Studio Sutherl& looks to nature for Silicon Valley design project

A Californian Sequoia tree informed the design concept for De.Coded, a multidisciplinary project that builds a detailed picture of the world’s largest technology hub using DNA mapping and oral histories

Human Atlas is a series of research-based, interdisciplinary explorations of the people of a specified geography by British artist Marcus Lyon. Previous locations have included Brazil, Germany, and the US city of Detroit, but in the latest project in the series, Lyon’s focus is Silicon Valley in California – home of the tech giants.
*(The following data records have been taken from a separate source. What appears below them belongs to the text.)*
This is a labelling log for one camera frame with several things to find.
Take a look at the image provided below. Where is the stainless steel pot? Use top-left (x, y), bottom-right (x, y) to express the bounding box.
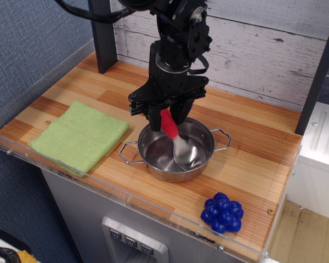
top-left (118, 117), bottom-right (232, 184)

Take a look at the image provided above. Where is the white ridged appliance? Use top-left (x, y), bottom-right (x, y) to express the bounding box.
top-left (286, 102), bottom-right (329, 218)

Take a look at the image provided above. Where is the yellow object bottom left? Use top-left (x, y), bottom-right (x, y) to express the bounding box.
top-left (17, 250), bottom-right (38, 263)

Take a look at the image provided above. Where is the dark right upright post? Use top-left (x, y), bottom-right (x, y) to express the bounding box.
top-left (294, 35), bottom-right (329, 135)

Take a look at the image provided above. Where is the dark upright post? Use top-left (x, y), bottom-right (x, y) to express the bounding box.
top-left (88, 0), bottom-right (117, 73)
top-left (294, 35), bottom-right (329, 135)

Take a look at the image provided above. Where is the dark left upright post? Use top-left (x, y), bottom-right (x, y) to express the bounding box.
top-left (88, 0), bottom-right (117, 73)

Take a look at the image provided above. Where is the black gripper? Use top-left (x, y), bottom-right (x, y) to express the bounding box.
top-left (128, 59), bottom-right (209, 132)

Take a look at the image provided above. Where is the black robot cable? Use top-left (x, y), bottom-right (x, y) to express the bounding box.
top-left (53, 0), bottom-right (209, 75)

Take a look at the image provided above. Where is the silver button control panel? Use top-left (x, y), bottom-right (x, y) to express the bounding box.
top-left (101, 216), bottom-right (169, 262)

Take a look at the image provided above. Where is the red handled metal spoon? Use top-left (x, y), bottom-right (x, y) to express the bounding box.
top-left (161, 109), bottom-right (202, 171)

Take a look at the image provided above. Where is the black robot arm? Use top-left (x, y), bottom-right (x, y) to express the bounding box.
top-left (121, 1), bottom-right (212, 132)

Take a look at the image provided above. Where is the green folded cloth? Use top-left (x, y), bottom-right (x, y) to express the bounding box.
top-left (28, 100), bottom-right (129, 177)

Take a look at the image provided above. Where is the clear acrylic guard rail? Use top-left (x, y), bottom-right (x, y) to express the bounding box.
top-left (0, 39), bottom-right (305, 262)

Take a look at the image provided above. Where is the blue toy grape bunch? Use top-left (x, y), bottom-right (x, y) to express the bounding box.
top-left (200, 192), bottom-right (245, 234)

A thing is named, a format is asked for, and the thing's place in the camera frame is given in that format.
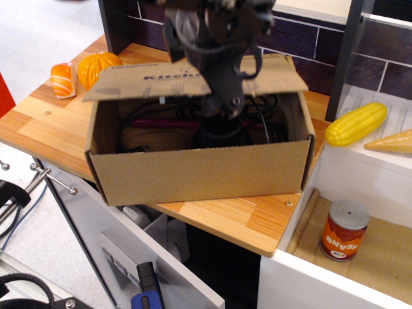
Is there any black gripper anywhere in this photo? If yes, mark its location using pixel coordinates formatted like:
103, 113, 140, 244
163, 9, 245, 119

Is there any brown cardboard box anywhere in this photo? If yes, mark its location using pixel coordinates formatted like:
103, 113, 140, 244
85, 53, 315, 206

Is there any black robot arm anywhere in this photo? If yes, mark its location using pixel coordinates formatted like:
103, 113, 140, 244
150, 1, 274, 120

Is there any black round stand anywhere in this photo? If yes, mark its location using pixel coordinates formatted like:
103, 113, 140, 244
191, 116, 253, 149

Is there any orange toy pumpkin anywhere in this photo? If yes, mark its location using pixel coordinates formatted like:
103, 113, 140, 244
77, 52, 123, 90

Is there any salmon sushi toy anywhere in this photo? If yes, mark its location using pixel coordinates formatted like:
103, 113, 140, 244
50, 62, 77, 99

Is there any yellow toy corn on sink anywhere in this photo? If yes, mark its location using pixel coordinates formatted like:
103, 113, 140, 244
325, 102, 388, 147

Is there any red object at edge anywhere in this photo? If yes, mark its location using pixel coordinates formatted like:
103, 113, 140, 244
0, 75, 15, 118

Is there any toy ice cream cone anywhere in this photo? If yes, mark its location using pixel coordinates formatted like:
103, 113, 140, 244
364, 129, 411, 154

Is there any orange beans can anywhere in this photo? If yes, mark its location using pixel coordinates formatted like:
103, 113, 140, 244
319, 198, 370, 261

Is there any metal table clamp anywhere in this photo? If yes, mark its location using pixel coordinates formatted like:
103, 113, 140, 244
1, 162, 78, 223

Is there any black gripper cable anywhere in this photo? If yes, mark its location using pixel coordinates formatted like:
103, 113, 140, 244
232, 44, 263, 80

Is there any blue cable on floor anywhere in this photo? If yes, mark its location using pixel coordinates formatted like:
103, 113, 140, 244
0, 183, 48, 252

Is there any black and blue tool handle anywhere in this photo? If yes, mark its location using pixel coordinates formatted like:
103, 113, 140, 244
131, 262, 165, 309

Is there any black braided hose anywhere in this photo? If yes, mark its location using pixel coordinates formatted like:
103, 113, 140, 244
0, 272, 55, 309

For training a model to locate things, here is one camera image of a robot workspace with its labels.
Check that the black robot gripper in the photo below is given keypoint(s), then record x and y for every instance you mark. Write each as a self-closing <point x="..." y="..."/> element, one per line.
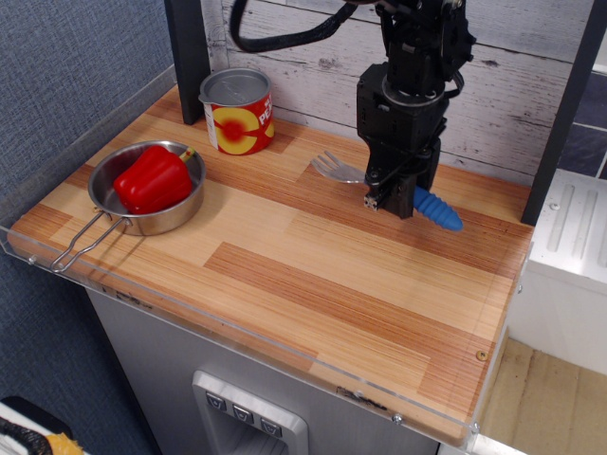
<point x="403" y="136"/>

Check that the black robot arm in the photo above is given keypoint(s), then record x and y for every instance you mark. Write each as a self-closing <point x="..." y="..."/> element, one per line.
<point x="426" y="43"/>

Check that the dark right frame post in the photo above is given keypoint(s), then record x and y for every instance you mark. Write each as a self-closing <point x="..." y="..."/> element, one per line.
<point x="582" y="67"/>

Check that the white appliance at right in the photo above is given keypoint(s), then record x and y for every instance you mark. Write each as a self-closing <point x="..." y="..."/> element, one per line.
<point x="559" y="307"/>

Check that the red bell pepper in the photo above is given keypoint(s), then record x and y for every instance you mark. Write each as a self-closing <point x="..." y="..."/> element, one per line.
<point x="158" y="180"/>

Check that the dark frame post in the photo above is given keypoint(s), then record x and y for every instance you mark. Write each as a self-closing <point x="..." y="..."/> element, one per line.
<point x="190" y="53"/>
<point x="582" y="67"/>

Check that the dark left frame post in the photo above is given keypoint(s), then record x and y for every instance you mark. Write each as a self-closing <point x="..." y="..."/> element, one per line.
<point x="190" y="53"/>

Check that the small steel pan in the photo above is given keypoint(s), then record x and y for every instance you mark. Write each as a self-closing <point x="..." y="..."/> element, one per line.
<point x="101" y="192"/>

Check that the grey cabinet with dispenser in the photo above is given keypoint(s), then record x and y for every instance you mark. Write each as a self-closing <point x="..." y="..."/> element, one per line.
<point x="160" y="359"/>

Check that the red yellow tin can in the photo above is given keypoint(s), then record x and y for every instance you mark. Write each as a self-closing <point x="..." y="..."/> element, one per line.
<point x="238" y="110"/>

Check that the blue handled metal fork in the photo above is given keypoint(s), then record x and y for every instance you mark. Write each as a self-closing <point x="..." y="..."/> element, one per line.
<point x="426" y="203"/>

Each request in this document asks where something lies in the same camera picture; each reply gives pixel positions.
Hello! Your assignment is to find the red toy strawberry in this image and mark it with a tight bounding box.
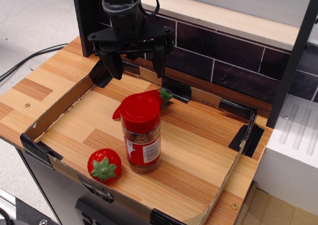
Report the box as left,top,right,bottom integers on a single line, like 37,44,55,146
87,149,122,184

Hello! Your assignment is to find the black cable on floor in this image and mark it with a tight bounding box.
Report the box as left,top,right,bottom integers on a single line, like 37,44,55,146
0,43,68,82

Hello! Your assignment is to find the black right shelf post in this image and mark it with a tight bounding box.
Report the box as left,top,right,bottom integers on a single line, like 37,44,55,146
266,0,318,129

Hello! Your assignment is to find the white cabinet with grooves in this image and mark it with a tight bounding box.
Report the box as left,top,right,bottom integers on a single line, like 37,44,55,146
255,95,318,214

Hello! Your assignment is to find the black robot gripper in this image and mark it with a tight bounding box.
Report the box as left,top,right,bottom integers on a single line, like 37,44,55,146
88,6,174,80

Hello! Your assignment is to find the red-capped basil spice bottle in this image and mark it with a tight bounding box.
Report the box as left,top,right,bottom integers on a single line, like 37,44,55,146
120,94,161,174

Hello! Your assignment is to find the light wooden shelf board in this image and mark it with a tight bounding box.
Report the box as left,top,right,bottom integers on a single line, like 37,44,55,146
141,0,300,50

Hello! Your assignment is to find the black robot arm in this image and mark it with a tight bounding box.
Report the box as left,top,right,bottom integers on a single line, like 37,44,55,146
88,0,173,80

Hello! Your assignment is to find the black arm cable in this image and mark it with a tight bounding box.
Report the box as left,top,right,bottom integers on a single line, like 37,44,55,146
139,0,160,16

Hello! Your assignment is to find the black left shelf post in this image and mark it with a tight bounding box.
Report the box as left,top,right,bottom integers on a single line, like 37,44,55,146
74,0,102,57

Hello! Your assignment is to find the red toy chili pepper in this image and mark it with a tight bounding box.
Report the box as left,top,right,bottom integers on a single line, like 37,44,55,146
112,89,173,120

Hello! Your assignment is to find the black shelf post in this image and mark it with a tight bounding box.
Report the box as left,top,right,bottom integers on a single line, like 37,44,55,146
266,0,318,129
74,0,102,57

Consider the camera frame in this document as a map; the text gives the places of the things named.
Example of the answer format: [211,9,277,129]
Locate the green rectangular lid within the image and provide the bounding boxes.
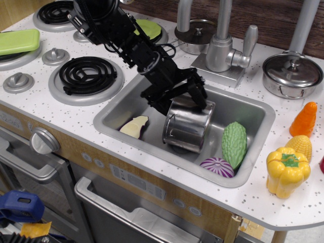
[1,29,40,56]

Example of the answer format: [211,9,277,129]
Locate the grey toy faucet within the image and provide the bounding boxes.
[176,1,258,88]

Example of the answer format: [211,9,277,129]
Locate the red toy piece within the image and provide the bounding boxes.
[319,156,324,174]

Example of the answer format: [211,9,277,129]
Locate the black burner coil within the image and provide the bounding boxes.
[59,57,118,95]
[38,1,74,24]

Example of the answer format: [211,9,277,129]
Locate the black back burner coil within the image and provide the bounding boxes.
[38,1,74,24]

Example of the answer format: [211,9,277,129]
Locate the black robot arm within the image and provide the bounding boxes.
[68,1,207,115]

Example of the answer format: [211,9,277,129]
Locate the green toy bitter gourd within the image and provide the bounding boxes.
[222,121,247,170]

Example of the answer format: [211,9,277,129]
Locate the grey toy sink basin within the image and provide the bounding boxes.
[94,75,275,188]

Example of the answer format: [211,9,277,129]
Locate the yellow toy bell pepper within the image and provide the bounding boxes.
[266,147,311,199]

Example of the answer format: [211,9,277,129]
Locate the grey dishwasher door handle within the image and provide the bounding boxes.
[73,176,223,243]

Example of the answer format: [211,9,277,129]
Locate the purple toy onion half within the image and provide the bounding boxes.
[200,157,234,178]

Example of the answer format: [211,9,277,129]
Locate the yellow tape piece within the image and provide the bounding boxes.
[20,222,52,238]

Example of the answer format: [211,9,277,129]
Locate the orange toy carrot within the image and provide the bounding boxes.
[289,102,317,138]

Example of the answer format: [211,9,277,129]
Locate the toy eggplant half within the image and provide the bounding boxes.
[119,115,149,139]

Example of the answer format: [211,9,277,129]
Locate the grey stove knob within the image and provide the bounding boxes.
[73,31,89,43]
[42,48,70,66]
[3,72,34,94]

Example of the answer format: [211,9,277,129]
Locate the grey vertical post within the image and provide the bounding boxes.
[288,0,320,54]

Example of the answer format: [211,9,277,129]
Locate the yellow toy corn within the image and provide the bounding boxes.
[285,135,312,162]

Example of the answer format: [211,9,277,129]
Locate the grey oven door handle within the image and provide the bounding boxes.
[1,138,70,185]

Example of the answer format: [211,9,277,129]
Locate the black front burner coil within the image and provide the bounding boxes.
[59,57,118,95]

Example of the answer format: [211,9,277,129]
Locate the green round plate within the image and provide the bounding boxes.
[136,19,161,40]

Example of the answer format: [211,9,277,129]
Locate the steel pot with lid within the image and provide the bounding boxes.
[262,51,323,99]
[175,19,217,55]

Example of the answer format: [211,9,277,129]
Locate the small steel pot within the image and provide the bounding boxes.
[163,94,215,153]

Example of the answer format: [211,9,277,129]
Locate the grey oven dial knob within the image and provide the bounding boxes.
[29,127,60,155]

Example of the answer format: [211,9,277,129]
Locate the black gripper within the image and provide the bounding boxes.
[138,57,207,114]

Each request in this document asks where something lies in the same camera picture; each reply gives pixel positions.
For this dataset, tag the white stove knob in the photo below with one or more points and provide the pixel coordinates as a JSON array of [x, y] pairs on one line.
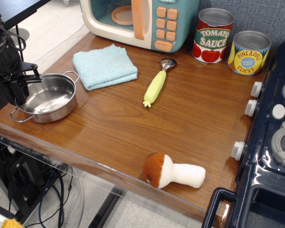
[[237, 150], [256, 89], [250, 108]]

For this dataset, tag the plush mushroom toy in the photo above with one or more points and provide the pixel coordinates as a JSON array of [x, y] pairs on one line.
[[159, 171]]

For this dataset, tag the white stove knob middle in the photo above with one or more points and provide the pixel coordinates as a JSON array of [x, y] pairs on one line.
[[250, 108]]

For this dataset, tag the tomato sauce can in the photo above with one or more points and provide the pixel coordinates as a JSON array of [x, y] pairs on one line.
[[212, 34]]

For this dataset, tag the black table leg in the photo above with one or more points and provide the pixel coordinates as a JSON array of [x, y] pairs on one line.
[[104, 212]]

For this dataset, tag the spoon with yellow-green handle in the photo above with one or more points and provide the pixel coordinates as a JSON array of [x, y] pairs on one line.
[[157, 83]]

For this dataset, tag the round floor vent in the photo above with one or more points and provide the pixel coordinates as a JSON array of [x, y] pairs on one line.
[[21, 32]]

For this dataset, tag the toy microwave teal and cream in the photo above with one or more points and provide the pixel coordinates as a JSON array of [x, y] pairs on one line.
[[160, 25]]

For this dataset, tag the pineapple slices can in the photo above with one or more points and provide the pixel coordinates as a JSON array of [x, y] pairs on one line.
[[248, 53]]

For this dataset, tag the black desk at left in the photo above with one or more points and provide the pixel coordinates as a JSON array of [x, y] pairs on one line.
[[15, 11]]

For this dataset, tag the yellow object bottom left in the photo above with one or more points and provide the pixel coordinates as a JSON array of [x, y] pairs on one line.
[[11, 223]]

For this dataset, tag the white stove knob upper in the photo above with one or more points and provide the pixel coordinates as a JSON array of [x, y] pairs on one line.
[[256, 89]]

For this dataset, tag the dark blue toy stove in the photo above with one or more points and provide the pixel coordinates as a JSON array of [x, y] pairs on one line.
[[259, 198]]

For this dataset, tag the light blue folded cloth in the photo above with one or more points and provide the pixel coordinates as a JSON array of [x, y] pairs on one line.
[[100, 68]]

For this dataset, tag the stainless steel pot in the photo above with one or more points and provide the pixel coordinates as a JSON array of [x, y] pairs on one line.
[[50, 100]]

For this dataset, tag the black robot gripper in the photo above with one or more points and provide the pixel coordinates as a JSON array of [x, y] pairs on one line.
[[13, 70]]

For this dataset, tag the white stove knob lower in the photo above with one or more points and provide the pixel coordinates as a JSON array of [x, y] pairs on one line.
[[237, 150]]

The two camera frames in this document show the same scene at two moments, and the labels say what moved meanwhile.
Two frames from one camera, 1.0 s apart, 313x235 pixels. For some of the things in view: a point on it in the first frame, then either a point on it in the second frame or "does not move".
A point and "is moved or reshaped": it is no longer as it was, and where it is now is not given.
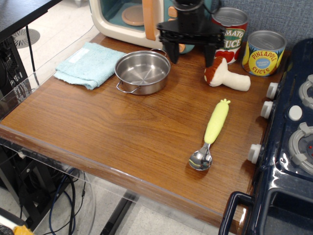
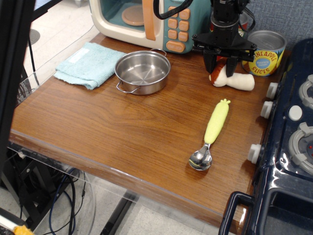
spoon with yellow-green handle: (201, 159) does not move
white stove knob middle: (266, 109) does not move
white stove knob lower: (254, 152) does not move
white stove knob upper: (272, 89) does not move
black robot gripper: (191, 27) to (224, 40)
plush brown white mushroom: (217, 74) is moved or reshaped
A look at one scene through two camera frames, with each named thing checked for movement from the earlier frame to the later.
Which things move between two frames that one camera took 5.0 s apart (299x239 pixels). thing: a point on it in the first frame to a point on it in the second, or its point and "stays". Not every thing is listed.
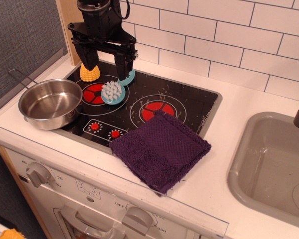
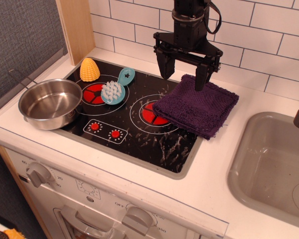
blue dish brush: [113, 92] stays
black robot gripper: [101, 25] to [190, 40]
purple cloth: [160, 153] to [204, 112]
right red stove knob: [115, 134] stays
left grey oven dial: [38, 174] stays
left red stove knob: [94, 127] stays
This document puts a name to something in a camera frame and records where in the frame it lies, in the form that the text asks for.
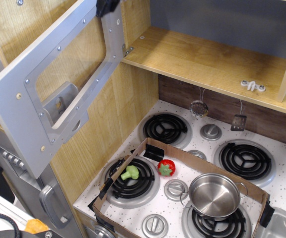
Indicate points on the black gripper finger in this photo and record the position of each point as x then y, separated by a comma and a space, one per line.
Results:
104, 7

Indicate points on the metal door hinge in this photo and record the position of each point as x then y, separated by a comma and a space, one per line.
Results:
126, 51

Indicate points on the back left black burner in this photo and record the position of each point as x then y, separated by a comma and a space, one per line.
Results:
167, 128

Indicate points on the black burner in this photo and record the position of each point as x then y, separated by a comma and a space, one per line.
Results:
133, 193
167, 128
237, 225
246, 159

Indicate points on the hanging metal strainer spoon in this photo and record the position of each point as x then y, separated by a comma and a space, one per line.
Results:
199, 108

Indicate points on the back silver stove knob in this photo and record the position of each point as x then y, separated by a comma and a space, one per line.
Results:
211, 132

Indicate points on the silver stove knob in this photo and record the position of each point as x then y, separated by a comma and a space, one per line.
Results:
211, 132
155, 226
176, 190

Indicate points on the green toy broccoli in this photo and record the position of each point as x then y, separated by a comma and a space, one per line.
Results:
131, 173

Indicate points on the white plastic door latch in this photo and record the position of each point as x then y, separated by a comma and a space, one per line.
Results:
252, 86

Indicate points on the middle small silver knob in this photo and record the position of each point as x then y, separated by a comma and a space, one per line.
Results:
198, 153

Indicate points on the red toy strawberry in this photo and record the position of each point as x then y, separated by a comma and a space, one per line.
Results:
166, 168

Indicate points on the hanging metal spatula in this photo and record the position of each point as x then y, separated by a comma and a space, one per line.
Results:
239, 120

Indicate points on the grey ice dispenser panel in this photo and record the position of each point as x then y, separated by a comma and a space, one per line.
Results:
20, 169

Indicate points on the front left black burner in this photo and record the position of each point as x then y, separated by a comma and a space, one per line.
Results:
133, 193

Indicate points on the centre silver stove knob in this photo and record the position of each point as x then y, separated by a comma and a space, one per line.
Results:
176, 190

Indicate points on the back right black burner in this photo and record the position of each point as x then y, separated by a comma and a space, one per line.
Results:
246, 159

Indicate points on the stainless steel pot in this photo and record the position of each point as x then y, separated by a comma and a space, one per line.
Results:
214, 196

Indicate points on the silver oven knob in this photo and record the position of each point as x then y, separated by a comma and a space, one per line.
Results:
102, 232

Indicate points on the front silver stove knob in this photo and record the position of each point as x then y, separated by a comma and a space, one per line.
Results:
155, 226

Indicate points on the orange chip piece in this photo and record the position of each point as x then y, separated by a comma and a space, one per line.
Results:
35, 226

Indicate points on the front right black burner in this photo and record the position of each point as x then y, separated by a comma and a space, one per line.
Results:
237, 225

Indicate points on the silver toy sink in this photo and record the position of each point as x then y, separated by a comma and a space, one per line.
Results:
276, 227

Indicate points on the grey wall phone holder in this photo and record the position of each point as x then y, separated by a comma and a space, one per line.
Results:
55, 104

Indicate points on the lower grey fridge handle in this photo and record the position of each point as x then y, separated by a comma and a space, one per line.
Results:
45, 198

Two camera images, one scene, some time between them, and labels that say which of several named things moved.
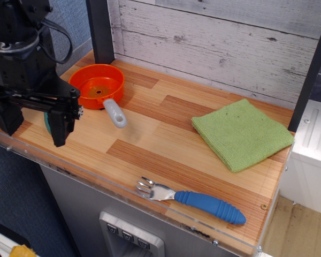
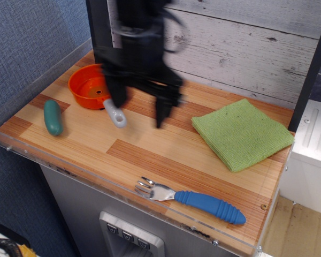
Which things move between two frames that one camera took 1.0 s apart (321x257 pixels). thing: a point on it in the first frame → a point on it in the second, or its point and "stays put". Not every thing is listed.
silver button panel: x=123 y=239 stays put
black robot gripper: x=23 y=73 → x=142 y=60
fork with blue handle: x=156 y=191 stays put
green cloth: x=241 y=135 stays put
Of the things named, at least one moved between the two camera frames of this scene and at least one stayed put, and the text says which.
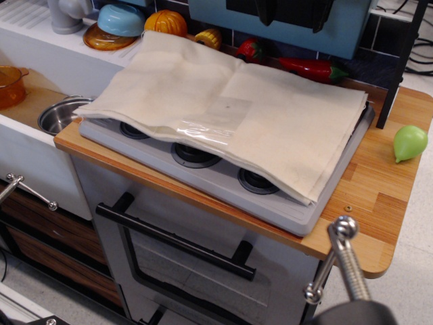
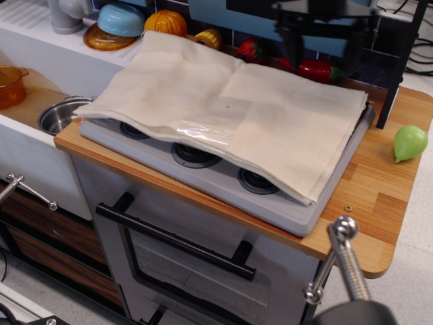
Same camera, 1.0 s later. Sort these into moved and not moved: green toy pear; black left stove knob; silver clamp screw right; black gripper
Moved: black gripper
Not moved: green toy pear; black left stove knob; silver clamp screw right
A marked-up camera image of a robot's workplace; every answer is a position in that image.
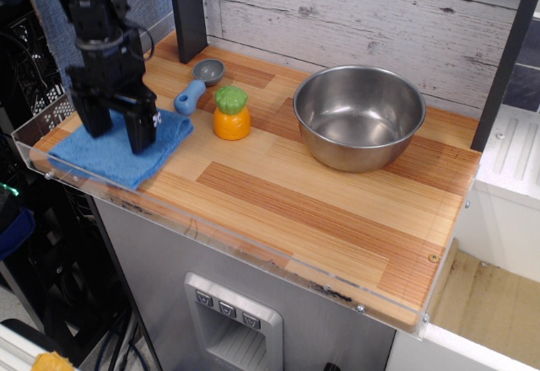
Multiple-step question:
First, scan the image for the blue cloth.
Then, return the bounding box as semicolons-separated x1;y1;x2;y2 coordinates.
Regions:
49;110;194;190

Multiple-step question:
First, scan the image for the dark post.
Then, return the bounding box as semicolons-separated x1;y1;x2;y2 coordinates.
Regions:
171;0;208;63
471;0;538;152

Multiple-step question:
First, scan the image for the black crate rack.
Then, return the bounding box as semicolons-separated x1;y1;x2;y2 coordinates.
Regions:
1;0;127;366

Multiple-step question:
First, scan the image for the dark left post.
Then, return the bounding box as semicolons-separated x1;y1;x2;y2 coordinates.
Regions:
171;0;208;63

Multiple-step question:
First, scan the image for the blue grey toy scoop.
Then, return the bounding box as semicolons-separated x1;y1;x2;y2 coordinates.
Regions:
174;59;225;116

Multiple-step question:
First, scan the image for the steel bowl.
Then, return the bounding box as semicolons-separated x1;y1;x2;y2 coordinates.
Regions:
293;65;427;173

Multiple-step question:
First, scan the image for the silver dispenser panel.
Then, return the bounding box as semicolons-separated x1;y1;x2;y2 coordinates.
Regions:
184;272;284;370

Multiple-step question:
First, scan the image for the clear acrylic guard rail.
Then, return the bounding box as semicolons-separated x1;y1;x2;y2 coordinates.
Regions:
11;10;482;341

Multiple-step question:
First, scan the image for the dark right post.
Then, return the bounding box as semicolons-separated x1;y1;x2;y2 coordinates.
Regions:
471;0;538;152

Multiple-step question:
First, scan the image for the orange toy carrot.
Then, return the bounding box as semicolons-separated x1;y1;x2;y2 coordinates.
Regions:
213;85;251;141

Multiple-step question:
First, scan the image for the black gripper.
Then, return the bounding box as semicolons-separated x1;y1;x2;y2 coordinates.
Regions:
67;29;159;154

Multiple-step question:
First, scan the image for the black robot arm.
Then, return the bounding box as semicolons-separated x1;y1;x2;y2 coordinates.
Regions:
59;0;160;154

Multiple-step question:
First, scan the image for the white toy sink unit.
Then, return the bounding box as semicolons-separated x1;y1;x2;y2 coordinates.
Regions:
387;105;539;370

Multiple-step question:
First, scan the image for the yellow object bottom left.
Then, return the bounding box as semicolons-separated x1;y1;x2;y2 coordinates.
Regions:
31;352;75;371

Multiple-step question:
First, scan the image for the blue fabric panel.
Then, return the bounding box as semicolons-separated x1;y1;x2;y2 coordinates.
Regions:
30;0;175;89

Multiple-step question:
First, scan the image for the grey toy fridge cabinet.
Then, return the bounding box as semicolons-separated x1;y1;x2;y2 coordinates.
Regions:
97;201;395;370
The various projects each grow in different ways, but all begin life as a limited edition book and an interactive exhibition, and this time is no different. Titled De.Coded, the latest instalment in the series can be read as a publication, experienced through an app, and witnessed in person.


The multimedia book is the product of a year-long nomination process through which a group of local leaders and activists within Silicon Valley nominate individuals in their communities and networks that they believe to be making a difference in the area.

The result is a selection of 101 influential figures from a range of backgrounds, whose photographic portraits and oral histories can be found within the book. The latter works by downloading the De.Coded app and using the entries in the book to find the nominee you would like to listen to. Featured in the list are entrepreneurs, educators, activists, artists, scientists, engineers, athletes, politicians, and more.

Readers can also explore both the ancestry of each featured nominee, as well as the overall ancestral DNA of the Silicon Valley area (culminating from the individual results) shown through colourful and accessible diagrams.

In the book, the cross-section of a tree trunk is a key piece of imagery, alluding to the similarities between DNA testing and tree-ring dating. This image is found on the front cover and also replicated using the DNA results to create vibrant artworks. The design was printed from a “fallen Californian Sequoia representing both generations and the passing of time”, according to Studio Sutherl&, which has worked on this project as well as past editions of A Human Atlas. “Californian FB, designed for the University of California Press, was used to have a human script contrast with the computerised identity of Silicon Valley.”

Through the photographs, oral histories, and DNA mapping, De.Coded paints a detailed picture of Silicon Valley, offering readers a stronger understanding of the area, and attesting to its complexity and diversity. “The final work honours the exceptional diversity of the valley and tells a deeper narrative about one of the most influential regions on earth,” writes Lyon.